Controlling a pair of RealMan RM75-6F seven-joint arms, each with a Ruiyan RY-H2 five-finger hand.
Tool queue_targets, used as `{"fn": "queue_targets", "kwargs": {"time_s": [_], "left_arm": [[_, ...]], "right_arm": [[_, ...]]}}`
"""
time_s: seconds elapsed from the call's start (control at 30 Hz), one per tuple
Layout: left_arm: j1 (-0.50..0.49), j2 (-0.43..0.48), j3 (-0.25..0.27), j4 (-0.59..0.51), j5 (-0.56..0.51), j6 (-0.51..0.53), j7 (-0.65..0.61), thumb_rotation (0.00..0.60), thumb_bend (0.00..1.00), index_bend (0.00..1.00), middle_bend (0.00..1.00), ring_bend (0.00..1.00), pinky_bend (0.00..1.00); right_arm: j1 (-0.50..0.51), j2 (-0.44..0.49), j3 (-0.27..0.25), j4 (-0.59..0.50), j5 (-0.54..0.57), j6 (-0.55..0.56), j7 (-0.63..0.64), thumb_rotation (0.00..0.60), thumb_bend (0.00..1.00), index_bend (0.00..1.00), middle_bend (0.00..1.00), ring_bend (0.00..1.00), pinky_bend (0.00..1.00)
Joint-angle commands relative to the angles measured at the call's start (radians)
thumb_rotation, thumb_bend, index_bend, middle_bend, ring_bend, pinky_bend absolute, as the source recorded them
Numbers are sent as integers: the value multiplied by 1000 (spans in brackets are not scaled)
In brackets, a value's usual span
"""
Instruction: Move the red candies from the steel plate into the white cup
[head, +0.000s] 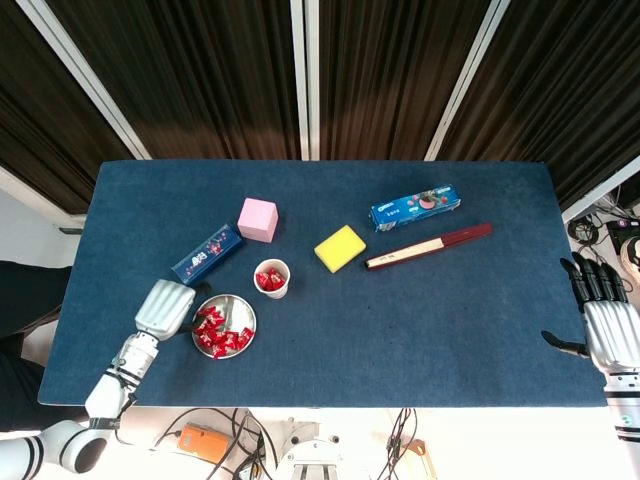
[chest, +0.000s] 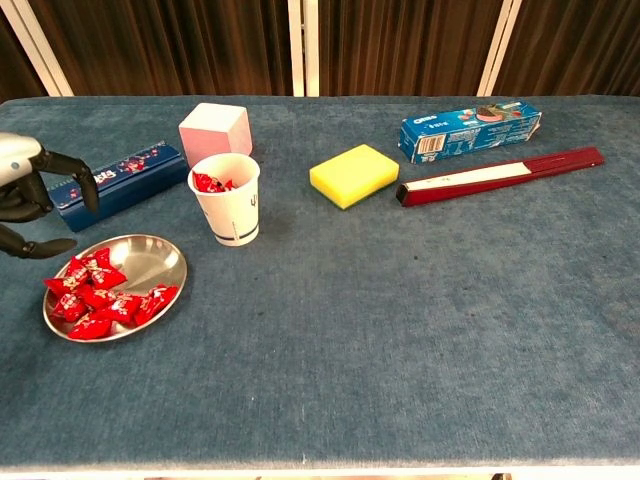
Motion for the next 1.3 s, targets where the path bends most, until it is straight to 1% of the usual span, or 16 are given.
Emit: {"fn": "queue_targets", "kwargs": {"time_s": [0.03,0.2,0.4,0.77,0.83,1.03,1.13,1.2,1.3], "left_arm": [[-13,-19,14,27,10,-38,40,600,233,432,969,861,808],[-27,-27,20,40,23,-70,74,600,233,432,969,861,808],[-42,-35,14,45,25,-94,115,600,233,431,969,861,808],[-53,-41,9,48,-12,-143,152,600,238,432,969,861,808],[-55,-43,9,50,-16,-150,151,600,258,446,969,861,808],[-62,-52,4,67,-29,-171,144,600,359,522,969,861,809],[-63,-54,2,72,-31,-174,136,600,389,563,969,862,808],[-60,-52,-2,66,-25,-163,123,600,400,582,969,864,808],[-51,-28,-21,23,-1,-118,71,600,404,586,969,864,809]], "right_arm": [[-3,2,-1,-3,0,4,-3,600,150,0,10,0,0],[-6,2,-1,-6,5,6,-5,600,152,0,10,0,0],[-5,2,-2,-9,4,6,-10,600,150,0,10,0,0],[-6,0,-2,-9,10,3,-12,600,151,0,10,0,0],[-5,0,-2,-9,10,2,-13,600,151,0,10,0,0],[-5,2,-1,-13,10,3,-17,600,150,0,10,0,0],[-6,3,-2,-15,10,4,-18,600,152,0,10,0,0],[-6,2,-2,-16,9,5,-17,600,150,0,10,0,0],[-6,1,-2,-15,7,6,-16,600,150,0,10,0,0]]}}
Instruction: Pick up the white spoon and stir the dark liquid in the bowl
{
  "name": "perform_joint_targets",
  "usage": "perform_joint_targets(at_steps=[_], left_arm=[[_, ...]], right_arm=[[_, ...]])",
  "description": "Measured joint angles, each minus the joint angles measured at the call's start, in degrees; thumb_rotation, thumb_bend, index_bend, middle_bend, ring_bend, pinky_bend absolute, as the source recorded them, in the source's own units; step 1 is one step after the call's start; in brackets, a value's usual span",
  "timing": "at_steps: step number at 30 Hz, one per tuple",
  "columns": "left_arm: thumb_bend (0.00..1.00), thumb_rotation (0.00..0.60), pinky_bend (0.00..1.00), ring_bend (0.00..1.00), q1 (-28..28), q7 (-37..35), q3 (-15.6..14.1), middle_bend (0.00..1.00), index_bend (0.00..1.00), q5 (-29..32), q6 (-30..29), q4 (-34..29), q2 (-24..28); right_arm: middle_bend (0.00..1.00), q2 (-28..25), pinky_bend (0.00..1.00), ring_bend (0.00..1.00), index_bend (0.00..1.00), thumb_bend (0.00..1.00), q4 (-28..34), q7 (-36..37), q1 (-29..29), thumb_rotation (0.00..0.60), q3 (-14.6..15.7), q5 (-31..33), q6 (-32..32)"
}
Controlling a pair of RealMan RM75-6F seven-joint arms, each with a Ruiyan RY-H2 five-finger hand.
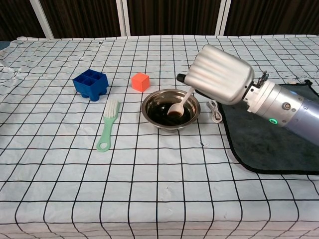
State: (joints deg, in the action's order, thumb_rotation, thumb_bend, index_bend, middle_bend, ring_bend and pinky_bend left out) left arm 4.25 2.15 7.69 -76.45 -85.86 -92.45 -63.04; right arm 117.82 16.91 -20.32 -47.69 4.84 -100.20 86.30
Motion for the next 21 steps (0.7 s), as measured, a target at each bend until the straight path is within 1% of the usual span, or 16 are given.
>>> perform_joint_targets(at_steps=[9,15,21], left_arm=[[0.22,0.6,0.0,0.0,0.07,0.06,0.01,0.02,0.09,0.08,0.16,-0.02,0.0],[0.22,0.6,0.0,0.0,-0.11,-0.25,0.09,0.02,0.09,0.07,-0.15,-0.08,0.15],[0.22,0.6,0.0,0.0,-0.13,-0.46,0.12,0.02,0.09,0.02,-0.19,-0.02,0.2]], right_arm=[[1.0,-1.3,1.0,1.0,0.79,0.4,4.21,-1.08,0.52,0.6,0.8,-1.36,1.51],[1.0,-1.4,1.0,1.0,0.79,0.4,6.25,-1.71,0.15,0.6,0.3,-1.58,1.45],[1.0,-1.08,1.0,1.0,0.79,0.4,6.88,-2.01,-0.06,0.6,-0.19,-1.64,0.93]])
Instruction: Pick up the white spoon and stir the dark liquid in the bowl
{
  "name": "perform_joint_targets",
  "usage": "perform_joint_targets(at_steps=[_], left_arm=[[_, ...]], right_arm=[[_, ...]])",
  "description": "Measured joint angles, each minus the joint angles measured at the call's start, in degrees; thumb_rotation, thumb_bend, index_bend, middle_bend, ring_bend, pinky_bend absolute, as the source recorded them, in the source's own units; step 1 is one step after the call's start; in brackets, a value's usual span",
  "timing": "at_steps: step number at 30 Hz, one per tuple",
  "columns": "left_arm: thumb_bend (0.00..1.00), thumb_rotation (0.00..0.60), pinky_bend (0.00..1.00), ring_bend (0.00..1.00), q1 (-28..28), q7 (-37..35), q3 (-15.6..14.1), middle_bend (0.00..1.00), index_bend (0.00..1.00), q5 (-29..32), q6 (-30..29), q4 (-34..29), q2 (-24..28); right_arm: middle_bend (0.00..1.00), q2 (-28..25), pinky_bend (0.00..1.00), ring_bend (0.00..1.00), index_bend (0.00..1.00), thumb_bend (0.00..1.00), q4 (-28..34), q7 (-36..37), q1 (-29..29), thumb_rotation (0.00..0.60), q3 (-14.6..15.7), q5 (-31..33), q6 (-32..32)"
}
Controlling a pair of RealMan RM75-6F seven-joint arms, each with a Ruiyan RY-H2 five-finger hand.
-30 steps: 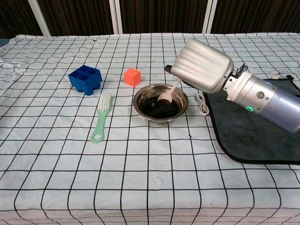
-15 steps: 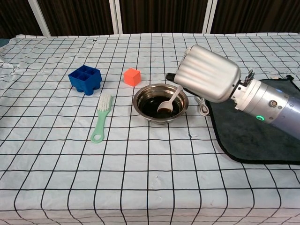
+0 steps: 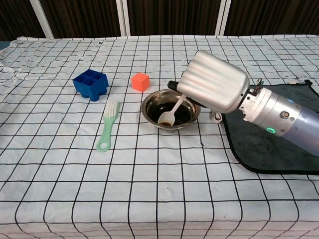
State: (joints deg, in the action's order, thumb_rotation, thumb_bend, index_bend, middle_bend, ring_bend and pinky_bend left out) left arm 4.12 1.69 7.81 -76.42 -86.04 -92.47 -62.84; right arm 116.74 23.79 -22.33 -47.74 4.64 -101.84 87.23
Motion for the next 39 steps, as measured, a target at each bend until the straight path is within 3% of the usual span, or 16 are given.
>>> perform_joint_targets(at_steps=[30,39], left_arm=[[0.22,0.6,0.0,0.0,-0.01,0.02,0.0,0.02,0.1,0.17,0.18,-0.08,0.13],[0.22,0.6,0.0,0.0,0.04,0.2,0.06,0.02,0.1,0.32,0.23,-0.06,0.05]], right_arm=[[1.0,5.47,1.0,1.0,0.79,0.41,-6.63,1.47,-3.45,0.6,-4.78,3.84,-5.06],[1.0,4.01,1.0,1.0,0.79,0.41,-8.87,1.68,-2.8,0.6,-4.0,4.0,-5.32]])
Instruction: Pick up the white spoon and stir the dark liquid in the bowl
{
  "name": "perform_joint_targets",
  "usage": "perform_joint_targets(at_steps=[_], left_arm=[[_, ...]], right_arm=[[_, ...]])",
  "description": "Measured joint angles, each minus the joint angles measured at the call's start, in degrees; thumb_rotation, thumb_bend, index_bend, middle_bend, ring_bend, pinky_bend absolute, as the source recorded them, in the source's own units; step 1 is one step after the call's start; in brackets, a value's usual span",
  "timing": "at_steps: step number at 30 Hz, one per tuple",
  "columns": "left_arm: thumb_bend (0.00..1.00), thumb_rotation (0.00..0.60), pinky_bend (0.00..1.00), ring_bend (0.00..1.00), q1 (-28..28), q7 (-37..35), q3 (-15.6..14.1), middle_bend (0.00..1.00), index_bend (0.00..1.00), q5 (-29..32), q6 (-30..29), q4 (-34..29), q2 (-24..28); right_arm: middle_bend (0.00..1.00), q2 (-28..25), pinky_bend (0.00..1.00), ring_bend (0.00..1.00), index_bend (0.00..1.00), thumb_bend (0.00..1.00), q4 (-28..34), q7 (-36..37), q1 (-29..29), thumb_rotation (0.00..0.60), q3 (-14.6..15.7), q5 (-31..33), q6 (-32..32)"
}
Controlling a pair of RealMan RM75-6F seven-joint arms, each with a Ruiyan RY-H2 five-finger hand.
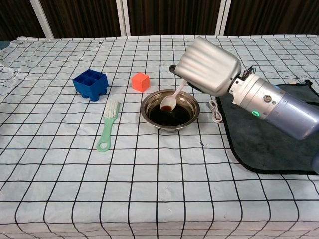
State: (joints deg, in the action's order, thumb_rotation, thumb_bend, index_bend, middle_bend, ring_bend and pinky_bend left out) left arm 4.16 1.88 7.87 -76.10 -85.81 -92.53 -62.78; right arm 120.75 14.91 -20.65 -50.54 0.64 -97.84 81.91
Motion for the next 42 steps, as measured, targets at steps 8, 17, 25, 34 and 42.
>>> perform_joint_targets(at_steps=[8,17,25,34,42], left_arm=[[0.22,0.6,0.0,0.0,-0.04,0.32,0.04,0.02,0.1,0.05,-0.21,-0.07,-0.13],[0.22,0.6,0.0,0.0,0.0,0.71,-0.01,0.02,0.1,0.08,-0.13,-0.19,-0.24],[0.22,0.6,0.0,0.0,-0.02,0.82,-0.04,0.02,0.1,0.0,-0.2,-0.26,-0.27],[0.22,0.6,0.0,0.0,-0.14,0.65,-0.05,0.02,0.1,-0.14,-0.45,-0.33,-0.2],[0.22,0.6,0.0,0.0,-0.14,0.49,0.0,0.02,0.1,-0.07,-0.38,-0.3,-0.12]], right_arm=[[1.0,-1.91,1.0,1.0,0.79,0.41,0.11,-0.84,0.88,0.6,2.05,-1.69,2.59],[1.0,-4.23,1.0,1.0,0.8,0.41,2.59,-1.1,2.75,0.6,4.18,-3.36,4.51],[1.0,-5.96,1.0,1.0,0.8,0.41,6.8,-1.66,3.45,0.6,5.04,-4.49,6.28],[1.0,-6.88,1.0,1.0,0.8,0.41,11.8,-3.23,3.28,0.6,4.98,-5.44,6.7],[1.0,-5.83,1.0,1.0,0.8,0.41,13.76,-3.67,2.37,0.6,3.23,-4.93,5.19]])
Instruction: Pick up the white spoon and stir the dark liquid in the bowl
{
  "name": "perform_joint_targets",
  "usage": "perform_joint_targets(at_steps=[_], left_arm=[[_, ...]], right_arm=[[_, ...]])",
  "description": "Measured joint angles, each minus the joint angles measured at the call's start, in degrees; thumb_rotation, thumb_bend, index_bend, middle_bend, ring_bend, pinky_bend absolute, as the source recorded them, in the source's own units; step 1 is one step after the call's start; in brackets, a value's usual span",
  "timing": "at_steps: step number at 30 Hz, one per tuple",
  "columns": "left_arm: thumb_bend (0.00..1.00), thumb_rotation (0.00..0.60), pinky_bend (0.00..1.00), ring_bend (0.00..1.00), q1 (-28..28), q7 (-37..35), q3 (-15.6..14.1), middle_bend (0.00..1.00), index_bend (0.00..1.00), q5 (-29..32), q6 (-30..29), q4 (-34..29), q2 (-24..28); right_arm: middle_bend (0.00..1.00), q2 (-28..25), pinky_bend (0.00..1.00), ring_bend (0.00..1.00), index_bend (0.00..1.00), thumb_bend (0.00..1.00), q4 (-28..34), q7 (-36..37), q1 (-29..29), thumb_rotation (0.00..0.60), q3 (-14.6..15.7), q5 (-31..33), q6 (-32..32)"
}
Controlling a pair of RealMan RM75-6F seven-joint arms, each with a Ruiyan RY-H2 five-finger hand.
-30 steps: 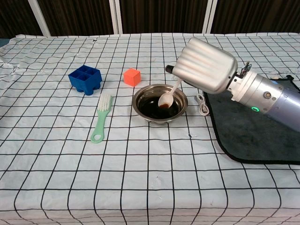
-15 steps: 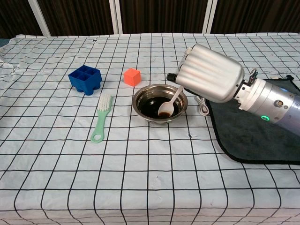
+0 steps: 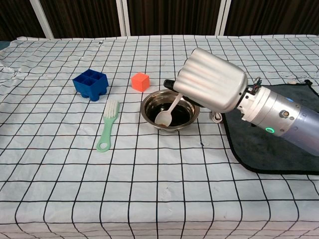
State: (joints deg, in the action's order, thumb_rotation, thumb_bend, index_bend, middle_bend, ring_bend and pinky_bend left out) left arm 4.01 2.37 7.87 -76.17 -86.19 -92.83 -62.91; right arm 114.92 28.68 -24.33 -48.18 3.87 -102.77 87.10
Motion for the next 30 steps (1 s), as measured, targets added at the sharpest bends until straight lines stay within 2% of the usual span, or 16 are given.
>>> perform_joint_targets(at_steps=[8,11,22,25,30], left_arm=[[0.22,0.6,0.0,0.0,-0.02,-0.07,0.04,0.02,0.1,0.13,0.06,-0.05,0.09],[0.22,0.6,0.0,0.0,-0.02,-0.09,0.04,0.02,0.1,0.12,0.08,-0.05,0.1],[0.22,0.6,0.0,0.0,-0.02,0.16,0.09,0.02,0.1,0.29,0.07,-0.1,0.05],[0.22,0.6,0.0,0.0,-0.01,0.24,0.1,0.02,0.1,0.3,0.06,-0.08,0.0],[0.22,0.6,0.0,0.0,0.07,0.34,0.12,0.02,0.1,0.47,0.27,-0.06,-0.03]], right_arm=[[1.0,0.96,1.0,1.0,0.8,0.4,-0.24,-0.12,-0.31,0.6,-1.69,1.53,-2.9],[1.0,0.94,1.0,1.0,0.76,0.4,-0.05,-0.15,-0.32,0.6,-2.17,2.14,-4.05],[1.0,-1.82,1.0,1.0,0.35,0.34,5.94,-2.68,0.22,0.6,-3.59,4.32,-8.5],[1.0,-3.12,1.0,1.0,0.28,0.32,8.5,-3.65,0.19,0.6,-4.46,4.98,-9.1],[1.0,-5.9,1.0,1.0,0.25,0.31,13.15,-5.15,0.16,0.6,-6.19,6.25,-9.87]])
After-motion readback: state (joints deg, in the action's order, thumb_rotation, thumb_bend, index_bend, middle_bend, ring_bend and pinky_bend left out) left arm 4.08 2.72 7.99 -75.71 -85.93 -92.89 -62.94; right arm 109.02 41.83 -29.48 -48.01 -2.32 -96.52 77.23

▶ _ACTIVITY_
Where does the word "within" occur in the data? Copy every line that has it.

▶ _ANSWER SPACE_
Motion for the next 21 steps (0.7 s), as measured, a target at each bend until the straight path is within 1% of the usual span, or 16 are given.
Motion for the next 39 steps, as measured, a target at each bend until the straight path is within 3% of the usual span, or 16 are given.
Motion for the next 30 steps (1 s), as measured, targets added at the sharpest bends until straight lines stay within 2% of the usual span, or 16 are given.

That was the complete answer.